The Rolex GMT-Master
How technology has changed in the last hundred years. If you were to ask someone under the age of twenty what the disk icon on the save button means, or to explain why pumping your fist in a circle indicates lowering a car window, you’d probably be treated to a blank expression and perhaps a polite but firm request to stop asking stupid questions, but nevertheless—floppy discs and manually wound windows were barely a few decades ago. Imagine, then, how out of touch we must be with technology from the 1950s …
This is Rolex’s most recent addition to the GMT-Master stable, the 126710BLRO, an amalgamation of all the little details that have become synonymous with the brand’s pilot’s watch, plus a few modern sprinklings.
It’s a handsome, well-made thing, nicely proportioned with a good weight and a sense of quality that isn’t too formal. It’s easy to see why it’s such a popular choice, especially with that pop of colour. And it’s a look we’re very familiar with, the design having been in constant production for the better part of a century; we’re so acquainted with it, in fact, that it’s lost a little bit of what makes it what it really is.
Let me explain: back in the 1950s when the GMT-Master was conceived, barely a few decades had passed since the first person had flown across the Atlantic. Air travel, and the technology behind it, was booming as heavier-than-air flight became a reality. Even as the 1930s came to a close, the first transatlantic passenger planes were already taking to the skies.
To put that into perspective, the time to go from the first ever crossing in a flimsy single-seater to crowds of people being hauled over in full-on passenger planes was the same amount of time between hurricane Katrina and now. This was a period where the introduction of electricity was still a recent memory, punched card computers were new and exciting, and the first rocket that could reach space was still to come.
In this era of incredible technological acceleration, suddenly the world became a lot smaller. This was still a long while before Coordinated Universal Time, and so the problem of multiple time zones and the confusion of day and night on a 24-hour clock became rather apparent. It was one of many growing pains for a world that had flipped from taking days if not weeks to navigate, to mere hours.
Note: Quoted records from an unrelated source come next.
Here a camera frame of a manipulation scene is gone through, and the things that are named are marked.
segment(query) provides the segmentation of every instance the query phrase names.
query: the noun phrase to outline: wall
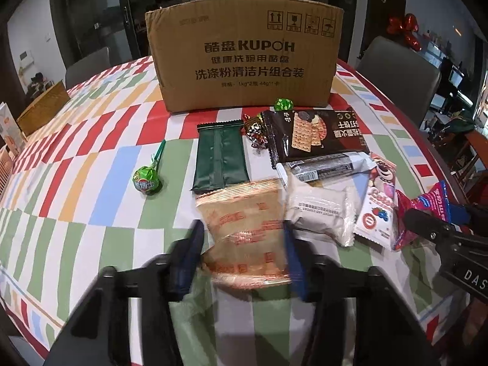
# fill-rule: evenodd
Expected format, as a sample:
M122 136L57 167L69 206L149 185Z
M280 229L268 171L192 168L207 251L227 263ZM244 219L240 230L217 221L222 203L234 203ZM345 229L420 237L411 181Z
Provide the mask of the wall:
M49 0L23 0L7 23L10 51L17 72L20 54L30 50L34 59L32 67L24 74L28 84L36 72L54 82L64 80L66 68L54 34Z
M461 0L407 0L406 13L413 13L419 23L419 35L435 31L452 44L456 64L472 72L474 63L474 35L485 39L472 15Z
M352 67L356 67L359 63L358 56L361 52L361 45L363 43L364 24L366 23L366 10L368 8L368 0L357 0L356 2L356 16L354 18L354 28L352 31L351 48L349 50L349 58L347 63Z

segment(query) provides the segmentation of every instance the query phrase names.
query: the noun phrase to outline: wooden box
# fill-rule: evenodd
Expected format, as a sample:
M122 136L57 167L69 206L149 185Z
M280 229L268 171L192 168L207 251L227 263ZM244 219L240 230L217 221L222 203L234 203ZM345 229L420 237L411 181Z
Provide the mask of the wooden box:
M69 101L70 97L62 81L50 87L42 95L29 104L17 119L20 129L29 136L39 128L50 122L51 119Z

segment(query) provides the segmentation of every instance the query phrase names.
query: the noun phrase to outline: green lollipop
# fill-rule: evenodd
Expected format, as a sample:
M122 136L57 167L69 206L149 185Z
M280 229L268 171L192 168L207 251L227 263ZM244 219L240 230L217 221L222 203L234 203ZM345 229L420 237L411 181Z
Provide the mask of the green lollipop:
M151 159L151 166L142 166L132 176L132 182L136 190L144 193L146 195L154 195L159 193L163 188L163 183L158 176L159 161L161 160L161 155L163 154L164 145L166 140L163 140L156 152Z
M293 109L293 102L290 99L276 99L274 105L275 111L281 110L292 110Z

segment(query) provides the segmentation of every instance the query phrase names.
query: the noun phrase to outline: snack bar wrapper
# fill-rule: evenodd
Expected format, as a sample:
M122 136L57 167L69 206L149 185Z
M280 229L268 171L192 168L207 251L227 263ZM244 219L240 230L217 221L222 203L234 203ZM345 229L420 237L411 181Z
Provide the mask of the snack bar wrapper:
M369 173L368 189L354 233L391 249L396 165L371 153L376 168Z
M287 186L286 168L299 181L310 182L350 176L354 173L370 171L376 166L365 152L341 152L330 156L317 156L308 160L276 164L276 170Z
M214 239L203 267L216 284L255 289L289 283L279 179L242 183L197 198Z
M422 194L415 199L409 199L398 190L396 190L396 193L398 198L398 237L393 246L394 250L400 250L417 238L417 235L405 229L403 224L403 216L408 209L419 209L448 223L451 222L450 206L444 180L434 184L428 193Z

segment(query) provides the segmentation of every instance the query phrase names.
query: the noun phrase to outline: red ribbon bow
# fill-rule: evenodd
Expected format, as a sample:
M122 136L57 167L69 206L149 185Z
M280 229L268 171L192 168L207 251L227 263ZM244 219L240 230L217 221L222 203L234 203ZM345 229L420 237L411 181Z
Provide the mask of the red ribbon bow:
M389 19L389 25L386 28L389 34L402 34L405 38L405 42L414 51L418 52L422 48L420 46L419 40L412 34L412 32L419 31L419 24L417 23L417 18L413 13L407 13L403 18L403 21L397 17L391 17Z

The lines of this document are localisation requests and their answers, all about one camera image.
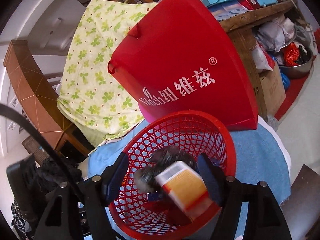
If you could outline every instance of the black cable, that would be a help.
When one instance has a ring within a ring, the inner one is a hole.
[[[14,121],[21,127],[23,127],[36,141],[42,146],[42,148],[50,155],[50,157],[57,163],[61,168],[62,172],[67,176],[68,182],[70,183],[73,192],[79,198],[79,200],[84,204],[84,196],[80,191],[78,185],[74,182],[67,166],[62,162],[58,154],[50,146],[50,144],[42,137],[41,133],[32,126],[22,115],[14,111],[12,108],[0,104],[0,115]]]

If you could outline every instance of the metal bowl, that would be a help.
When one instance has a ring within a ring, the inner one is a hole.
[[[289,46],[290,43],[294,42],[294,40],[296,39],[296,37],[297,37],[297,29],[296,29],[296,26],[294,26],[294,35],[293,35],[293,38],[292,38],[291,40],[287,41],[287,42],[281,47],[281,49],[284,49],[285,47]],[[272,50],[267,50],[267,52],[269,52],[269,53],[271,53],[271,54],[275,54],[275,55],[279,53],[279,52],[275,52],[274,49],[272,49]]]
[[[286,67],[286,66],[279,66],[280,71],[285,74],[288,78],[302,78],[304,76],[306,76],[312,66],[312,62],[313,62],[313,53],[311,51],[311,49],[305,47],[306,51],[308,52],[308,55],[310,55],[310,60],[302,65],[298,65],[298,66],[293,66],[293,67]]]

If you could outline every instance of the blue blanket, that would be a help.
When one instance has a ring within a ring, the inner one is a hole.
[[[122,140],[99,146],[95,152],[90,154],[88,162],[89,178],[96,174],[102,174],[107,166],[112,165],[124,147],[147,125],[146,120],[142,121]],[[260,124],[258,124],[257,130],[235,131],[230,134],[236,148],[236,178],[241,182],[250,184],[257,184],[259,181],[265,180],[278,203],[287,199],[290,195],[288,166],[272,134]],[[116,226],[108,208],[106,210],[112,227],[126,239],[132,239]],[[248,204],[244,203],[236,237],[244,232],[247,210]],[[209,239],[217,217],[188,239]]]

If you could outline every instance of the red plastic basket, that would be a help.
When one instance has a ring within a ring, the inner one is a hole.
[[[182,239],[204,226],[218,212],[215,203],[191,224],[168,224],[164,212],[152,212],[143,205],[146,194],[140,194],[133,184],[134,172],[148,165],[154,150],[175,145],[195,159],[201,153],[220,161],[226,175],[236,173],[236,153],[226,127],[215,117],[200,111],[170,114],[148,125],[124,149],[129,156],[129,169],[120,187],[119,198],[110,204],[112,218],[129,236],[135,239]]]

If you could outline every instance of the white bag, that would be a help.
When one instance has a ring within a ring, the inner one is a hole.
[[[258,30],[258,37],[260,41],[268,48],[279,52],[281,47],[285,44],[285,36],[277,23],[266,22]]]
[[[300,42],[305,47],[310,47],[311,38],[304,27],[297,25],[297,38],[296,41]]]
[[[285,40],[291,40],[294,36],[294,23],[289,18],[287,18],[280,24],[280,27],[283,30]]]
[[[304,45],[302,45],[300,42],[298,42],[298,41],[294,41],[293,43],[296,45],[296,47],[297,47],[297,48],[299,48],[299,47],[301,46],[301,47],[302,47],[302,49],[303,49],[303,51],[304,51],[306,54],[308,54],[308,52],[307,52],[307,50],[306,50],[305,46],[304,46]]]
[[[262,70],[272,71],[275,67],[275,62],[273,61],[273,59],[267,54],[263,46],[260,46],[257,41],[256,46],[251,51],[251,54],[258,73],[262,72]]]
[[[283,54],[282,53],[279,53],[277,56],[276,56],[276,60],[278,62],[279,65],[285,65],[285,61],[284,61],[284,58],[283,58]]]
It was also a time when Rolex was attempting to demonstrate its worth as a supplier of professional instruments, and this booming transatlantic aviation industry was exactly what founder Hans Wilsdorf had in mind when he made this, the GMT-Master 6542.
In developing a watch for transatlantic pilots, Wilsdorf approached aviation company Pan-Am to find out what it was they needed most. It seems obvious with hindsight, but the simple ability to know the time where you’re going—or where you’ve been—and whether it’s day or night was a massive benefit. Even outside of the cockpit, pilots’ body clocks were so out of whack that an easy reminder of home and local made all the difference.
It wasn’t as straightforward as just making a new watch, however; Wilsdorf had a lot of bases to cover to better his chances of success. Not wanting to put all his eggs in one basket, he developed a foundation for his many ideas with the Turn-O-Graph, an evolution of the DateJust with a customisable rotating bezel. So, although a ground-up watch with an independently adjustable sub-dial would probably have been a better bet for Pan-Am pilots, it didn’t fit the Rolex mould—quite literally.
Wilsdorf needed a simpler, cheaper solution, something he could build onto his existing platform with minimal changes. The result, as can be seen with the 6542, was cleverly elegant: the addition of a fourth hand, geared for one rotation every 24 hours, was the most complex modification required.
Being that a un-adjustable 24-hour hand was no use on its own, the bezel was also switched out for one with a 24-hour scale, divided into equal sections in red and blue to indicate the day and night. And you can see here that the original GMT-Master didn’t have a ceramic bezel like the modern one does—even though the ceramic material silicon nitride was actually discovered in the 50s—or the aluminium bezel other Rolex models had, but something else rather high tech.
Well, it was high tech back then, anyway—and I am of course talking about Bakelite. The forerunner to plastic, Bakelite was chosen for its ability to be moulded, which meant that luminous material could be formed into the bezel itself. It unfortunately turned out to be too fragile, and was replaced by the simpler aluminium bezel for the later 1675, but the idea was sound; the numbers in the bezel glowed, making the watch even more usable as pilots flew through the night—another simple yet brilliant solution.
To look at the modern GMT-Master today, as refined and as crisp as it is, could mislead you into thinking that it has always been a high priced, polished luxury item—but this couldn’t be further from the truth. Limited to the technology and budget available, the GMT-Master was as much an exercise in building the right watch for the job as it was about making do with the resources at hand. The 126710BLRO may seem a homage to a precision instrument built with no expense spared, but really the charm in the 6542 is that it is exactly the opposite.